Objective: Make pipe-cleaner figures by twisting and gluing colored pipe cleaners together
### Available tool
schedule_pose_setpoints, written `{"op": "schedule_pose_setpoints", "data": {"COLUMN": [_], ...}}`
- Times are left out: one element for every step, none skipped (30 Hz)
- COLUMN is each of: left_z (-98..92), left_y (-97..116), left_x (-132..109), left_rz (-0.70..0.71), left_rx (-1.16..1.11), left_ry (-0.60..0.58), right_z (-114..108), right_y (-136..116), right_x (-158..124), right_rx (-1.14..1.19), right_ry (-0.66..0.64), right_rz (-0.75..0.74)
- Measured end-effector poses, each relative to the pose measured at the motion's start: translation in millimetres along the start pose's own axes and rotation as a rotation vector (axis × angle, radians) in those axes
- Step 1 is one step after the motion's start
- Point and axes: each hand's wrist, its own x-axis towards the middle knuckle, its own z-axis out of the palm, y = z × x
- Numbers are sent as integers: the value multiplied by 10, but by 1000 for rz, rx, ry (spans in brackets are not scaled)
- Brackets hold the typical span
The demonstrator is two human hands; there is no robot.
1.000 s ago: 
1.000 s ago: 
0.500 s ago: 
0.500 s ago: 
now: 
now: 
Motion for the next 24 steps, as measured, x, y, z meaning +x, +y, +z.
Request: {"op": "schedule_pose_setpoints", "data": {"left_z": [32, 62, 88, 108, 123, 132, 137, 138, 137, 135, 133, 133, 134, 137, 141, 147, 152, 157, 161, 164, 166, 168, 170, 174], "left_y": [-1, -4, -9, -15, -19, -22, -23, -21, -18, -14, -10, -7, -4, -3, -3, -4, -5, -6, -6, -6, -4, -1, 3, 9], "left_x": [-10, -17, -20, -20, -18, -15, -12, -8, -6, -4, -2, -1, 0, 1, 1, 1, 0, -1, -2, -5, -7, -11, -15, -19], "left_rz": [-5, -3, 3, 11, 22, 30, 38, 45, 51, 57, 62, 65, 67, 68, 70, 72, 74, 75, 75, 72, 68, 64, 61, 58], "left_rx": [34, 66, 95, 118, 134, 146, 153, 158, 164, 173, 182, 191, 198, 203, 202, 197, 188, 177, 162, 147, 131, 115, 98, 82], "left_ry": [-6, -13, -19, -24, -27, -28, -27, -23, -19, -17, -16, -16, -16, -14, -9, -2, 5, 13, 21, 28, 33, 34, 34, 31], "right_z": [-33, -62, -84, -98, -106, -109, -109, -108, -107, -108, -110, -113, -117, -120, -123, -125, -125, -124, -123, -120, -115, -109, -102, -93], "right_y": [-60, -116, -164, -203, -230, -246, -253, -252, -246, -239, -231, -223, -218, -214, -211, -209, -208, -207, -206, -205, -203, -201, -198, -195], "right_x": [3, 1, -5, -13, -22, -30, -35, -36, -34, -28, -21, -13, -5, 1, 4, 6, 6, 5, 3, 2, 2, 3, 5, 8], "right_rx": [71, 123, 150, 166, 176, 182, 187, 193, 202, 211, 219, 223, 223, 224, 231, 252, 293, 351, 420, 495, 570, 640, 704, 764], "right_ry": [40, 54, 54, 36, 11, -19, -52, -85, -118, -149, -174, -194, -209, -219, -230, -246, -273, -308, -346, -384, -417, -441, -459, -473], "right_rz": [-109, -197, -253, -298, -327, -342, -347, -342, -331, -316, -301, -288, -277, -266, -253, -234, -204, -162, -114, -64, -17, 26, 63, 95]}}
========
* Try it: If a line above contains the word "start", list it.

* Finished exercise:
- Measured end-effector poses, each relative to the pose measured at the motion's start: translation in millimetres along the start pose's own axes and rotation as a rotation vector (axis × angle, radians) in those axes
- Step 1 is one step after the motion's start

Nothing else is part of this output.